WHAT THE TASK ASKS |
Find the lines below in which the string "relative" occurs. Copy each one.

DATA IN THIS EXERCISE |
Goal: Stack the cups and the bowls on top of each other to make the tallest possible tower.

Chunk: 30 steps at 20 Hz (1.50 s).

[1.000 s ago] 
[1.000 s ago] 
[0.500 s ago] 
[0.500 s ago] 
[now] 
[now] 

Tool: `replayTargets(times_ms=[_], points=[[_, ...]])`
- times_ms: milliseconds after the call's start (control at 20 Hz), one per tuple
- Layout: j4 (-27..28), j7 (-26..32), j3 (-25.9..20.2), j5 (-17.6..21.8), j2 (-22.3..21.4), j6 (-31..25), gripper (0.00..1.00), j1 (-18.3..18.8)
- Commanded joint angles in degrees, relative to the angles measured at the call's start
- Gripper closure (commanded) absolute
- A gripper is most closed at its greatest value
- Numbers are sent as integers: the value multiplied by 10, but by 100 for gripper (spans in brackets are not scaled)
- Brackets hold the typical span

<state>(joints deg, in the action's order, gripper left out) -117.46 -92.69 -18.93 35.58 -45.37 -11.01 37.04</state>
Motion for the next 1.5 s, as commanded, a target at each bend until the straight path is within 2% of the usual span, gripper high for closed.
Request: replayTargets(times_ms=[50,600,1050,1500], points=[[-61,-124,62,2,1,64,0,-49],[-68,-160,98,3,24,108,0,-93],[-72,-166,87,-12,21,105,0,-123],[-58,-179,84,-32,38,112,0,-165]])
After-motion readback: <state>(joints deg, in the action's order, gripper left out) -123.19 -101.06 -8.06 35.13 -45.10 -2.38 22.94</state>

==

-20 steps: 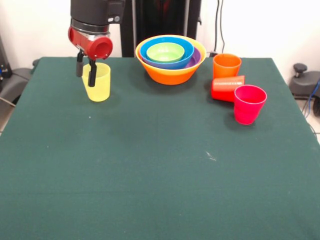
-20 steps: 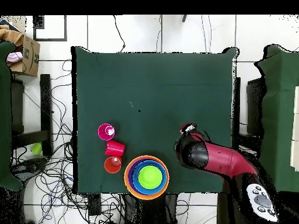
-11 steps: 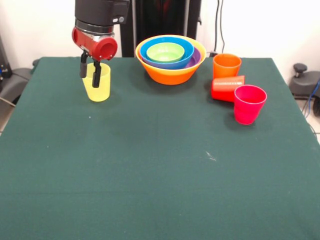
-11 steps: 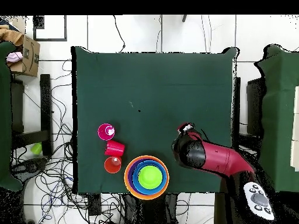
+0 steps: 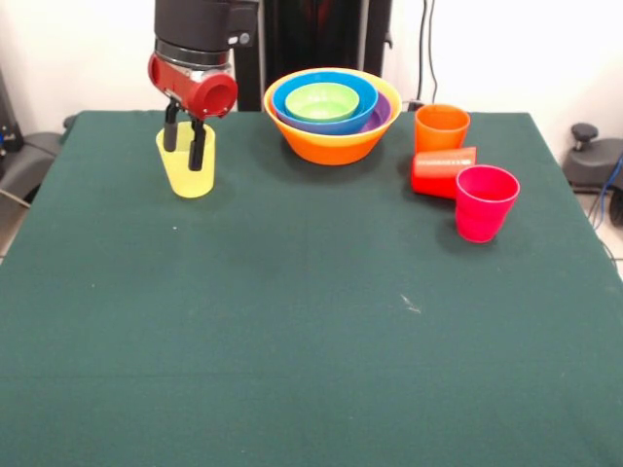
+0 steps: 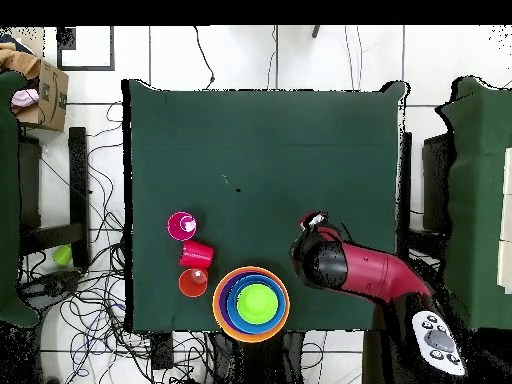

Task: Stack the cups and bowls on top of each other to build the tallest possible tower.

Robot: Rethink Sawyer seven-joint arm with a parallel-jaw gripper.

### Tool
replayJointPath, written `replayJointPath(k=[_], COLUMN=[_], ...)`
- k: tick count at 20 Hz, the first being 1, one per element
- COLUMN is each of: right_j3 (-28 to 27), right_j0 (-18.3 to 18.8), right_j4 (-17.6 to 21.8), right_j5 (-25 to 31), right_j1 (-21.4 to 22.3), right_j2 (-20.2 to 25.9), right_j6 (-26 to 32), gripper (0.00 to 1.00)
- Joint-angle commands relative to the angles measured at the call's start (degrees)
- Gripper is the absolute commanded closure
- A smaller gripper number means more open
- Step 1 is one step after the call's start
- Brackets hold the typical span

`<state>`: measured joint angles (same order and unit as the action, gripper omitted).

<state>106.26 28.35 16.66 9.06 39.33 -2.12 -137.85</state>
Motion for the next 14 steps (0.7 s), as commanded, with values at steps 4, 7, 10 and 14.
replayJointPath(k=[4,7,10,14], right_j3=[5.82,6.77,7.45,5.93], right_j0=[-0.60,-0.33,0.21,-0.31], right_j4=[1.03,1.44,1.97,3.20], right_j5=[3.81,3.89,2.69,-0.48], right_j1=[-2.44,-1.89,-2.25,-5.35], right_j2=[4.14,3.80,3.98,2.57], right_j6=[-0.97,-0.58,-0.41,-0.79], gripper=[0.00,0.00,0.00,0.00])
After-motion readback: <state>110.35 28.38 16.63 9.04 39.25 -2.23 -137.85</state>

EXERCISE OUTPUT |
- Commanded joint angles in degrees, relative to the angles measured at the call's start
- Joint-angle commands relative to the angles measured at the call's start (degrees)

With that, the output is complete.